**Source material:**
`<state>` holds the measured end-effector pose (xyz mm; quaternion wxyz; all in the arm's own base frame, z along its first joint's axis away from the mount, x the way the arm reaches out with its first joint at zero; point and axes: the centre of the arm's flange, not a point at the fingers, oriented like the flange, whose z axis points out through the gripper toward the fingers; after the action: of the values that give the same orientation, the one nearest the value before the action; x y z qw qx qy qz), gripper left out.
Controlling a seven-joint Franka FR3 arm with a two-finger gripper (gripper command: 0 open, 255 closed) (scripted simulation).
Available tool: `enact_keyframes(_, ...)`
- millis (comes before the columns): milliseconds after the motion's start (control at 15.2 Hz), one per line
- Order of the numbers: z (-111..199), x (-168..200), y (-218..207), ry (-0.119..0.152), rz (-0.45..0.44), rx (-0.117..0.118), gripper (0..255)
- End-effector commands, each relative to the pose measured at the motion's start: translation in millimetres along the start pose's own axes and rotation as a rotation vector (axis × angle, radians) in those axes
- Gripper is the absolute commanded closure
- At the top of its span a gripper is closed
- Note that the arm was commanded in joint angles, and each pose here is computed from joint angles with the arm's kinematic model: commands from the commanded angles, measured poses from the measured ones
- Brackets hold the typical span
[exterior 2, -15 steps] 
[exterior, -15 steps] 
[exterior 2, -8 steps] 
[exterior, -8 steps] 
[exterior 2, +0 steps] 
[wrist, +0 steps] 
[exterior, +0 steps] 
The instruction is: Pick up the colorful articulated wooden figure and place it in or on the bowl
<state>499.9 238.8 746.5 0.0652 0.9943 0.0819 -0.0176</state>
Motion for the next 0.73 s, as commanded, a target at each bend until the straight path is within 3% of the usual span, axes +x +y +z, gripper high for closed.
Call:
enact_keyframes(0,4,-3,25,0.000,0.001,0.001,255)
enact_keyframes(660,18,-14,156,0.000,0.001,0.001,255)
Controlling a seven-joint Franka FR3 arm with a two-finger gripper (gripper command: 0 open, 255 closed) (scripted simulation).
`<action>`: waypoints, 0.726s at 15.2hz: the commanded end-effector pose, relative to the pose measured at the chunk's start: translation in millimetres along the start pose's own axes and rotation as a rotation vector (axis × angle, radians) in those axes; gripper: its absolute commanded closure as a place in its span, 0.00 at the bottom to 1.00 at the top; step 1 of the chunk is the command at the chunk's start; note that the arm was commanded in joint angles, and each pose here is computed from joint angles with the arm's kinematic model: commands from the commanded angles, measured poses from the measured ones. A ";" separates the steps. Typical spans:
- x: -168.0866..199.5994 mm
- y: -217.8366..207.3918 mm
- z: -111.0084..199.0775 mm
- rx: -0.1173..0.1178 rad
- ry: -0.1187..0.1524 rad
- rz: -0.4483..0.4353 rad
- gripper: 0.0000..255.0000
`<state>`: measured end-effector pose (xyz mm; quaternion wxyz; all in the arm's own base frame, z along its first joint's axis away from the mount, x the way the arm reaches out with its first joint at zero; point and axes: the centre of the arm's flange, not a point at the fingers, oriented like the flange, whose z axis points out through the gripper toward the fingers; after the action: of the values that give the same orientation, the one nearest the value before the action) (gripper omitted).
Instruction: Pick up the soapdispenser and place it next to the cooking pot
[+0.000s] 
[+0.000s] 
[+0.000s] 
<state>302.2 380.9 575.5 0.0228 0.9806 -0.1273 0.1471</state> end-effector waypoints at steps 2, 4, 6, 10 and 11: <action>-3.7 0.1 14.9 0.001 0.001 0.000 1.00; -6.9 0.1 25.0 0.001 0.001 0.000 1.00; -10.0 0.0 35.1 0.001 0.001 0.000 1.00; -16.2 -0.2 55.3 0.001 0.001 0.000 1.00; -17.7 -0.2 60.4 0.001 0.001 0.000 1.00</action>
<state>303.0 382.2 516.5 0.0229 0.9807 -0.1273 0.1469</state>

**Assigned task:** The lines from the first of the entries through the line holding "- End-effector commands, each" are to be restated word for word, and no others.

**Answer section:**
`<state>` holds the measured end-effector pose (xyz mm; quaternion wxyz; all in the arm's own base frame, z along its first joint's axis away from the mount, x the way the arm reaches out with its first joint at zero; point and axes: the centre of the arm's flange, not a point at the fingers, oriented like the flange, whose z axis points out through the gripper toward the fingers; after the action: of the values that give the same orientation, the one nearest the value before the action; x y z qw qx qy qz), gripper left out.
Controlling a seven-joint Franka FR3 arm with a two-finger gripper (gripper command: 0 open, 255 closed) (scripted simulation).
Available tool: `enact_keyframes(_, ...)`
- millis (comes before the columns): milliseconds after the motion's start (control at 15.2 Hz), one per line
- Order of the numbers: z (-111..199), x (-168..200), y (-218..207), ry (-0.119..0.152), rz (-0.45..0.44), rx (-0.117..0.118), gripper (0..255)
- End-effector commands, each relative to the pose measured at the motion's start: translation in millimetres along the start pose's own axes and rotation as a rotation vector (axis × angle, radians) in those axes

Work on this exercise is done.